Scientists at the University of York have now developed a novel method of isolating sunscreen molecules, like oxybenzone, in the gas phase and can test the ability of these sunscreens to absorb UV light after exposure to UV photons from a laser.
They found evidence that certain forms of oxybenzone display a tendency to break down when they interact with light, limiting its ability to protect against UV rays.
Dr Caroline Dessent, from the University of York’s Department of Chemistry, said: “Oxybenzone is known to absorb UV rays and was once very widely used in sunscreen mixtures, until concerns were raised about its ability to penetrate the skin.
“Although it can be found in limited supply in some products, manufacturers now tend to use other compounds that carry less risk.
“It is, however, a valuable sunscreen chemical to use as a model for how other, more regularly-used, sunscreen compounds might react to UV rays, and is a good place to start when trying to develop new methods for testing how durable these types of chemicals are.”
As our skin is constantly being exposed to varying pH levels, with sweat being mildly acidic and chlorinated swimming pools being alkaline, the team at York have carried out their experiments on oxybenzone in both its acidic and alkaline forms.
Using a UV laser coupled to a mass spectrometer, which produces these chemical substances in their acidic and alkaline forms, the team were able to measure how strongly these forms of oxybenzone, in its gaseous state, absorb light from the laser.
The team reported that shining light on the alkaline form of the sunscreen oxybenzone produces free radicals, which are widely known to damage the skin’s DNA and cause ageing of the skin.
Natalie Wong, PhD student in the Department of Chemistry at the University of York, said: “If you are going to be in the sun for a number of hours, you would obviously want your sunscreen to maintain its high performance for a long time.

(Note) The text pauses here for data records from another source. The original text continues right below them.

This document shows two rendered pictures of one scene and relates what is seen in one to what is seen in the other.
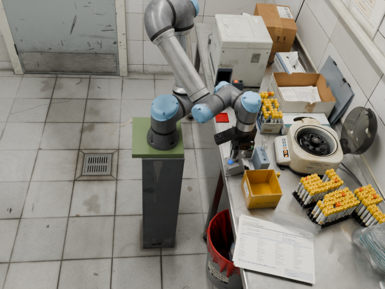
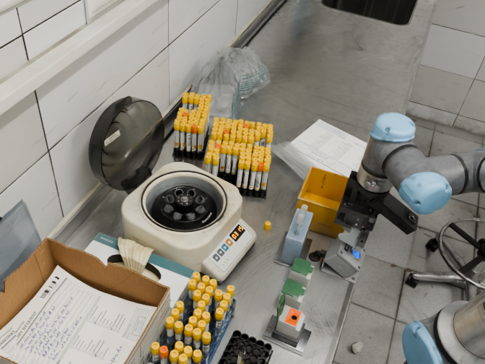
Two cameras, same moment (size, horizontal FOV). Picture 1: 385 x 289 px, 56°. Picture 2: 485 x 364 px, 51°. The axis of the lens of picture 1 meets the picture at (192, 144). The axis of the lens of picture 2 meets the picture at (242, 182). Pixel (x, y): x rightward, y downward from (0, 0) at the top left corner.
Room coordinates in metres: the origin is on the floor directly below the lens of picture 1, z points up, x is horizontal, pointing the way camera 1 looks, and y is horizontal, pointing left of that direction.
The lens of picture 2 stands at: (1.88, -0.06, 1.83)
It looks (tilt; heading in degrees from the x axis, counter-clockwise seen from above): 43 degrees down; 208
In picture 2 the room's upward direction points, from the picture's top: 7 degrees clockwise
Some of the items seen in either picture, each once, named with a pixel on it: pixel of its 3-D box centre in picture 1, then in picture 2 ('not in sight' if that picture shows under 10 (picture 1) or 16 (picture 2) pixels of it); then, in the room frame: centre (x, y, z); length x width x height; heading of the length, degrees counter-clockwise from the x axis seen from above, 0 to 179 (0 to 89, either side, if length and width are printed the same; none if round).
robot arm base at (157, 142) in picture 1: (162, 131); not in sight; (1.18, 0.14, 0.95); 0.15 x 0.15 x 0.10
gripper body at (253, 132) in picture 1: (243, 136); (362, 201); (1.08, -0.20, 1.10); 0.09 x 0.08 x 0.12; 101
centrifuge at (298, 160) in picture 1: (308, 148); (190, 219); (1.22, -0.55, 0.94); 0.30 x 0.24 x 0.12; 92
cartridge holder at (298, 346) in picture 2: not in sight; (288, 331); (1.32, -0.22, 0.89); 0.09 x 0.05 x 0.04; 99
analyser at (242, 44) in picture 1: (238, 52); not in sight; (1.82, -0.19, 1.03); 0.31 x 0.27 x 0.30; 11
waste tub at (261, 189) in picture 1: (260, 188); (325, 202); (0.95, -0.31, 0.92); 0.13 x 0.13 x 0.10; 13
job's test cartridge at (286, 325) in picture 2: not in sight; (289, 324); (1.32, -0.22, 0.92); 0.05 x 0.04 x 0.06; 99
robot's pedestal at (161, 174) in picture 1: (160, 195); not in sight; (1.19, 0.14, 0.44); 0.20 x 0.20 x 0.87; 11
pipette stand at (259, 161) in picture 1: (260, 161); (296, 238); (1.11, -0.32, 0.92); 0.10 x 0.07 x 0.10; 14
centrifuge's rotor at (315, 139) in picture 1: (313, 144); (184, 208); (1.22, -0.56, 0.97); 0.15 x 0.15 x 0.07
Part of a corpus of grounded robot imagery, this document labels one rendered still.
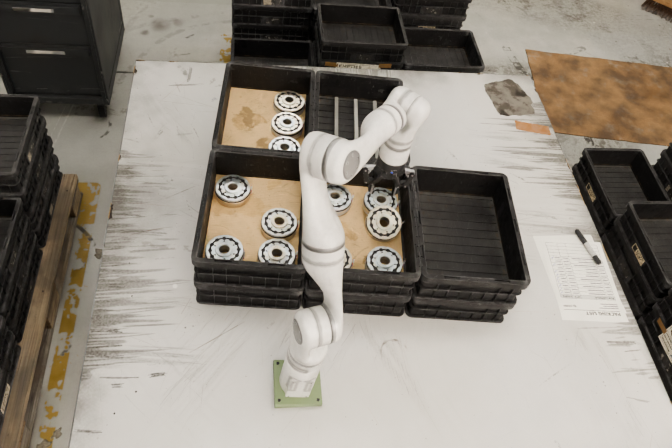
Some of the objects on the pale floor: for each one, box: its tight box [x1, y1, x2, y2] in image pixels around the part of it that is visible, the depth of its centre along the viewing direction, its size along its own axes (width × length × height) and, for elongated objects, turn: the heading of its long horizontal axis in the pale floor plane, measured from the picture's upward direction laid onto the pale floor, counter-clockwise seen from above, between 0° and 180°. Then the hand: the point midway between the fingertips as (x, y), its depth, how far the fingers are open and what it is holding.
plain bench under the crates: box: [68, 60, 672, 448], centre depth 226 cm, size 160×160×70 cm
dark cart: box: [0, 0, 125, 117], centre depth 290 cm, size 60×45×90 cm
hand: (382, 189), depth 169 cm, fingers open, 5 cm apart
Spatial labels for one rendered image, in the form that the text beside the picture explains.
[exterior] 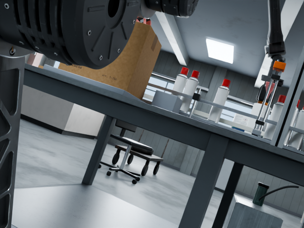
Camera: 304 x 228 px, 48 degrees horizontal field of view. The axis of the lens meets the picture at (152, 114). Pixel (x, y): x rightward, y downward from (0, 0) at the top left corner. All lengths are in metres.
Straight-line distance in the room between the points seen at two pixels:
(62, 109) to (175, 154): 3.46
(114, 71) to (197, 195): 0.55
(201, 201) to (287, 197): 8.62
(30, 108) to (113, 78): 7.25
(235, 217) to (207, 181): 2.74
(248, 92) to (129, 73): 8.54
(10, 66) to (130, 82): 0.74
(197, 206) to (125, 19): 0.75
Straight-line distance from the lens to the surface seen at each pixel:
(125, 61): 1.29
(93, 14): 0.41
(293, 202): 9.74
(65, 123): 8.01
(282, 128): 1.38
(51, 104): 8.25
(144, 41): 1.30
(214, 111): 1.54
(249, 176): 9.56
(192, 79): 1.59
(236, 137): 1.07
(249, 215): 3.84
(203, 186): 1.11
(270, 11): 1.66
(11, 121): 0.64
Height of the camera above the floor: 0.74
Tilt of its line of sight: 3 degrees up
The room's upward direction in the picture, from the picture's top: 20 degrees clockwise
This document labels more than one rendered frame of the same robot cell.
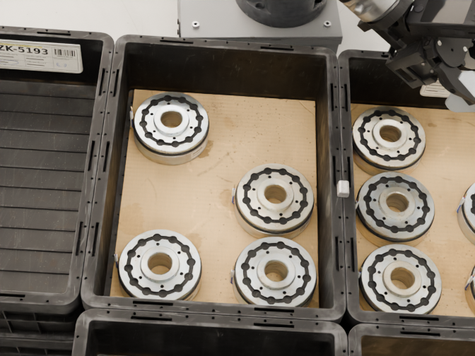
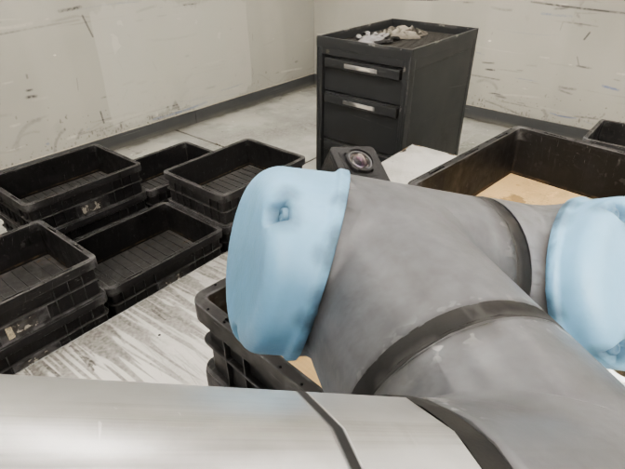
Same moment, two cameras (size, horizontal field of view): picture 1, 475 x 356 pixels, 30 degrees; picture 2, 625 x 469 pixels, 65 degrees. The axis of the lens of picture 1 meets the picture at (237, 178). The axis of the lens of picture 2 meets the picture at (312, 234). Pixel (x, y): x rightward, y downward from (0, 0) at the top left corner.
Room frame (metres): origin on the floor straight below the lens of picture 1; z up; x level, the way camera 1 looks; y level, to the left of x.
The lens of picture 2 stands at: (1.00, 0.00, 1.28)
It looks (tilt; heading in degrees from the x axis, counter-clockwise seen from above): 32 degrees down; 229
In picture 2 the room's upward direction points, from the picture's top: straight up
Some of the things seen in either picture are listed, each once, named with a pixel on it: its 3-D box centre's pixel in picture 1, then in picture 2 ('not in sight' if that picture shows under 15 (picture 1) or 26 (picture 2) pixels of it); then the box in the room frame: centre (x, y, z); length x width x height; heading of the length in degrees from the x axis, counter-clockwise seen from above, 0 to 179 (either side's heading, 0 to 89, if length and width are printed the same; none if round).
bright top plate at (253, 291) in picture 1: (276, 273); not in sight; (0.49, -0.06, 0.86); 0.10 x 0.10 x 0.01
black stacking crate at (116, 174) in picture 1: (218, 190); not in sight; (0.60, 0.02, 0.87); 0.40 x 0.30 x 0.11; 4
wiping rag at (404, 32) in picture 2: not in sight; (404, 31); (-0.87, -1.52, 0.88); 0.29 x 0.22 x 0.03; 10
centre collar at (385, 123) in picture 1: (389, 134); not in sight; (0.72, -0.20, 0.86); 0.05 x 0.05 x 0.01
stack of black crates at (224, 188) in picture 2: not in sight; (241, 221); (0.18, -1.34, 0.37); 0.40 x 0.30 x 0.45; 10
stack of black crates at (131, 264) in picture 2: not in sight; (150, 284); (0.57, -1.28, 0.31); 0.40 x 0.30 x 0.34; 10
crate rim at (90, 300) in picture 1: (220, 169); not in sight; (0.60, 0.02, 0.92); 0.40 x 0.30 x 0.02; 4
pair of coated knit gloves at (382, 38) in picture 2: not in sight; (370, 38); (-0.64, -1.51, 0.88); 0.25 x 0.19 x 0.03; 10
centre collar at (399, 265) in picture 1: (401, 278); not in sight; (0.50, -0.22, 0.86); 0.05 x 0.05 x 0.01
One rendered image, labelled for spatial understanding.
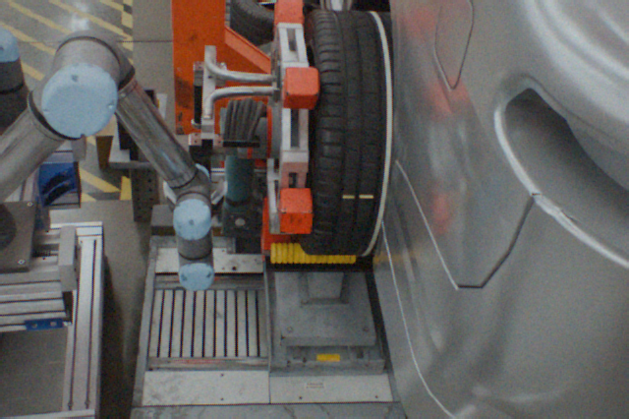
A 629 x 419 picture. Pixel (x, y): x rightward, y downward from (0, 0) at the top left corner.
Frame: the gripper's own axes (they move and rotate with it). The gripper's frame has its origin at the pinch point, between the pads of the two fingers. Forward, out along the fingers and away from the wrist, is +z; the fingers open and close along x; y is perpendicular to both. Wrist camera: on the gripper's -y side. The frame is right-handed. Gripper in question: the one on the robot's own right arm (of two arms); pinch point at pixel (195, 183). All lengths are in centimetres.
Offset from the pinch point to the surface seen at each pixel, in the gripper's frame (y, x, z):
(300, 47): 29.2, -25.8, 17.1
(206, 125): 17.2, -2.8, 0.8
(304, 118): 20.7, -25.4, -1.2
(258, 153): 0.0, -16.8, 12.2
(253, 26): -38, -27, 156
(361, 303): -60, -53, 11
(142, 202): -73, 20, 77
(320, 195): 7.6, -29.1, -13.7

You would ideally need these sunscreens to absorb the harmful UV rays and, in turn, release the energy as heat.
“Currently there is no commercial standard for stating that sunscreen will protect you over extended periods of time.”

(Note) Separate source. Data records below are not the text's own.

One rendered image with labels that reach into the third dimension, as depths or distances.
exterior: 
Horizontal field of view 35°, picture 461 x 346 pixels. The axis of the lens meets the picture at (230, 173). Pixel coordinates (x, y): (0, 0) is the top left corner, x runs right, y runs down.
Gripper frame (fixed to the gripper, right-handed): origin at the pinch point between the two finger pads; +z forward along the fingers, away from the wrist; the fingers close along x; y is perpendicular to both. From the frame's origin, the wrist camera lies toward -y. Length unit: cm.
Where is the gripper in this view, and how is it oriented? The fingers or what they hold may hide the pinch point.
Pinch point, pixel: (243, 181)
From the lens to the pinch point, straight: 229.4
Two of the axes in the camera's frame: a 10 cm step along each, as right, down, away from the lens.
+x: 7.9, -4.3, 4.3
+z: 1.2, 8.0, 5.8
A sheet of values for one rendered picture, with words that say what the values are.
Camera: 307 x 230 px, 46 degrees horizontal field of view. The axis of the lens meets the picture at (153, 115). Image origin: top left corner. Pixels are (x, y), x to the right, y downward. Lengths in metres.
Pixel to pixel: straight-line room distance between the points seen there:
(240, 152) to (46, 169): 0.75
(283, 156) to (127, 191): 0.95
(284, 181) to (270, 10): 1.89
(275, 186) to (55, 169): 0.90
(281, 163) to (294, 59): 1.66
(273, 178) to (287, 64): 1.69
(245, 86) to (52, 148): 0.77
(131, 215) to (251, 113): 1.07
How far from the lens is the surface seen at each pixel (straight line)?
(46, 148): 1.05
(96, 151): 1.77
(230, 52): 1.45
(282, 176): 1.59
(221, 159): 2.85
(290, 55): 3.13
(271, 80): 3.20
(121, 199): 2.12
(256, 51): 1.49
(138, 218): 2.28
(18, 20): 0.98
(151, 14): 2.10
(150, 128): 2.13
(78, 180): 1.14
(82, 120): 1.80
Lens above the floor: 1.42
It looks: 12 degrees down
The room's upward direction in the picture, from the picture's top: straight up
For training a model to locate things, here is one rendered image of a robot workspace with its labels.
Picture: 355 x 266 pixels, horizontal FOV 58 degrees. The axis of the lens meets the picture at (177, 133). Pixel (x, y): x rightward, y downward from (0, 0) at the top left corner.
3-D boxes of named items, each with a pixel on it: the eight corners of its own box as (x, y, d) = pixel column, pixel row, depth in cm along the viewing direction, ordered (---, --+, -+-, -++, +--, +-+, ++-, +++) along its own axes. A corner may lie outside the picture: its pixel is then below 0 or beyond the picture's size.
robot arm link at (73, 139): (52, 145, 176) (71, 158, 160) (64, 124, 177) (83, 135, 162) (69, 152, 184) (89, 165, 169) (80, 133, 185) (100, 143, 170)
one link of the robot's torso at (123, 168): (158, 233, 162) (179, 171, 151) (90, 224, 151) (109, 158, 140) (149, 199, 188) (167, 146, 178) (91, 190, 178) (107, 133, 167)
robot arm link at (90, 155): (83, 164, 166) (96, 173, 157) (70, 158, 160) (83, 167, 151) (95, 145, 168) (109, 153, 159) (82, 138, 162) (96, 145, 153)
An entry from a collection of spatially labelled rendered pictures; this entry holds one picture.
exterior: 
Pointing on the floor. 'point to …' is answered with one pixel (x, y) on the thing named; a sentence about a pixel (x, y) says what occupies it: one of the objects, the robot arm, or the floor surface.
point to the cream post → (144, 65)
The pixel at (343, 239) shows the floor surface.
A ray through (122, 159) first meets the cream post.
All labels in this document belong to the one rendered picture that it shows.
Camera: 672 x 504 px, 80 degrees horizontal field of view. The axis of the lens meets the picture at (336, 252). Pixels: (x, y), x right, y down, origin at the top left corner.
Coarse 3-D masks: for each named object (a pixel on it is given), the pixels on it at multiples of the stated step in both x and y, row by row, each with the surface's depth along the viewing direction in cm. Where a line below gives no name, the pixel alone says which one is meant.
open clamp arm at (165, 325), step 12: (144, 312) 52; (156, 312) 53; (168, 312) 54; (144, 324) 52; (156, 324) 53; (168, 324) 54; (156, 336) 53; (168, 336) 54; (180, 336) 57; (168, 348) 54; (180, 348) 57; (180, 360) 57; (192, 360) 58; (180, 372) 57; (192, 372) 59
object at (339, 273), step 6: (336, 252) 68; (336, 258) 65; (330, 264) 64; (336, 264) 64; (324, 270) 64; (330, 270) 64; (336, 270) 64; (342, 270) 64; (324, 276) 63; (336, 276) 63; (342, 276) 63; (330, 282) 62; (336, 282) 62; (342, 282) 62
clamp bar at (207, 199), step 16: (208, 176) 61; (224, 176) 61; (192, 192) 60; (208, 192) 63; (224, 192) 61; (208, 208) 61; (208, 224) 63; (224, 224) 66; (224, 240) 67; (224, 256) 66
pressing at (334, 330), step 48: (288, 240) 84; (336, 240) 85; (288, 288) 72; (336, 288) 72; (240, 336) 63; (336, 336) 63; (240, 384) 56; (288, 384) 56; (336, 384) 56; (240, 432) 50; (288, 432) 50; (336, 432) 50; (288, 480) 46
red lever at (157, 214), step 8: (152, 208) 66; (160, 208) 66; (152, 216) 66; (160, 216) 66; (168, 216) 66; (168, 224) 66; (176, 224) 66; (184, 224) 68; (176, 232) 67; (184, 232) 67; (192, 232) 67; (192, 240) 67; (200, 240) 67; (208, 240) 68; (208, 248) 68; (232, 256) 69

The work being conducted at the University of York provides a basis for developing more rigorous testing regimes, and will now be used to investigate more commonly-used sunscreen chemicals so that manufacturers and consumers can be more informed about the best sunscreen products for protecting themselves for as long as they are in the sun.

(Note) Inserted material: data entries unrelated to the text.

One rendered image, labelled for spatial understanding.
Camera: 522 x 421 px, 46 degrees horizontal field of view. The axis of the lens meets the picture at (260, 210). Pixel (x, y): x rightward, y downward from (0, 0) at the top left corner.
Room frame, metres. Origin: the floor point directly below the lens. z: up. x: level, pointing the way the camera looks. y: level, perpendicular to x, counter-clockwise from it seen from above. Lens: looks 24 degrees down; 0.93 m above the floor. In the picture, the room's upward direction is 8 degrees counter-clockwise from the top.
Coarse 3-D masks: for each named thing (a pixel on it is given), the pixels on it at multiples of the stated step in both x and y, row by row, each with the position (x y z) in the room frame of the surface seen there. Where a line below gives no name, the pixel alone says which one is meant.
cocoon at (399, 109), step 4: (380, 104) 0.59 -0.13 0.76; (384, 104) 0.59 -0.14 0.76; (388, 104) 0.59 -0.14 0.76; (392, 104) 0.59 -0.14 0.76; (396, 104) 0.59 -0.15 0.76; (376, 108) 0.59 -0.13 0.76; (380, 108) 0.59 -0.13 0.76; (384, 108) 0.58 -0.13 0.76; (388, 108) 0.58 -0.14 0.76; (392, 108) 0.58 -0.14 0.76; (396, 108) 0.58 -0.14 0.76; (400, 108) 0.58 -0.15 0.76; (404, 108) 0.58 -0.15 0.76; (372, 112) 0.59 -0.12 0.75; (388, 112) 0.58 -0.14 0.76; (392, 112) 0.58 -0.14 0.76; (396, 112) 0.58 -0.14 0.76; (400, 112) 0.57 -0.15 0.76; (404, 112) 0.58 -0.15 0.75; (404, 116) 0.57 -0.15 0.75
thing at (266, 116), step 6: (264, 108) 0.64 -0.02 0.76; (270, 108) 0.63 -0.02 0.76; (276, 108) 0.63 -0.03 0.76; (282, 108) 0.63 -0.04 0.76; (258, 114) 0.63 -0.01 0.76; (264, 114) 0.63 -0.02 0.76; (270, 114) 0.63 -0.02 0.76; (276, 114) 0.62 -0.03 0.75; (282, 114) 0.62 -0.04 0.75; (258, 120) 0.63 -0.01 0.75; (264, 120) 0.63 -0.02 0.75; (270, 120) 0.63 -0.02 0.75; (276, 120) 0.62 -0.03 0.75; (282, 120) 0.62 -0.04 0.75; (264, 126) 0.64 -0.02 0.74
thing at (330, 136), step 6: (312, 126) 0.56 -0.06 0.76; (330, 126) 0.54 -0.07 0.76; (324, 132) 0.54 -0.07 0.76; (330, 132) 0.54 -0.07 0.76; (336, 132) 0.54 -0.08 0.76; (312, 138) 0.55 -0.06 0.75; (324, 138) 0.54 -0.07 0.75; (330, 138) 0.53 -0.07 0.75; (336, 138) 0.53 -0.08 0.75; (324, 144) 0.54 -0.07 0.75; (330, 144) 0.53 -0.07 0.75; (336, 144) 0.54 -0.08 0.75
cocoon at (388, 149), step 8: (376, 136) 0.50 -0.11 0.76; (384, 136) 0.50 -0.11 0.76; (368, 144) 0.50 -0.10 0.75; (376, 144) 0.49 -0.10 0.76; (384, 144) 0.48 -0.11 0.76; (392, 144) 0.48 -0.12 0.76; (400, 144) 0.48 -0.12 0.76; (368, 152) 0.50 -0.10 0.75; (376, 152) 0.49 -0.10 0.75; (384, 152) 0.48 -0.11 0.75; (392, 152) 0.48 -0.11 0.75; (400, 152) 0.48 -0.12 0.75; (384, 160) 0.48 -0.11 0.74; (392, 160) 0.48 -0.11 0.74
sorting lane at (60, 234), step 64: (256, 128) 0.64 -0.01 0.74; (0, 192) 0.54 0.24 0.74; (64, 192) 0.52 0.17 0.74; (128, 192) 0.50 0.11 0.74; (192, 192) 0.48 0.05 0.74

Dr Jacob Berenbeim, from the University of York’s Department of Chemistry, said: “It is still imperative to use sunscreen. Here, we are investigating nuanced photochemical effects to better tailor future products and educate the public.
“The reduced rates of skin cancer as a result of methods of sun protection has shown that these products are needed, but research could offer even better protection now that we have improved methods of understanding the stability of their chemicals.”
In the future, researchers would like to see bottles labelled with a meaningful measure of the breakdown rate of these chemicals, so that consumers know when to re-apply the product for lasting skin protection.
The research is published in the journal Physical Chemistry Chemical Physics (PCCP).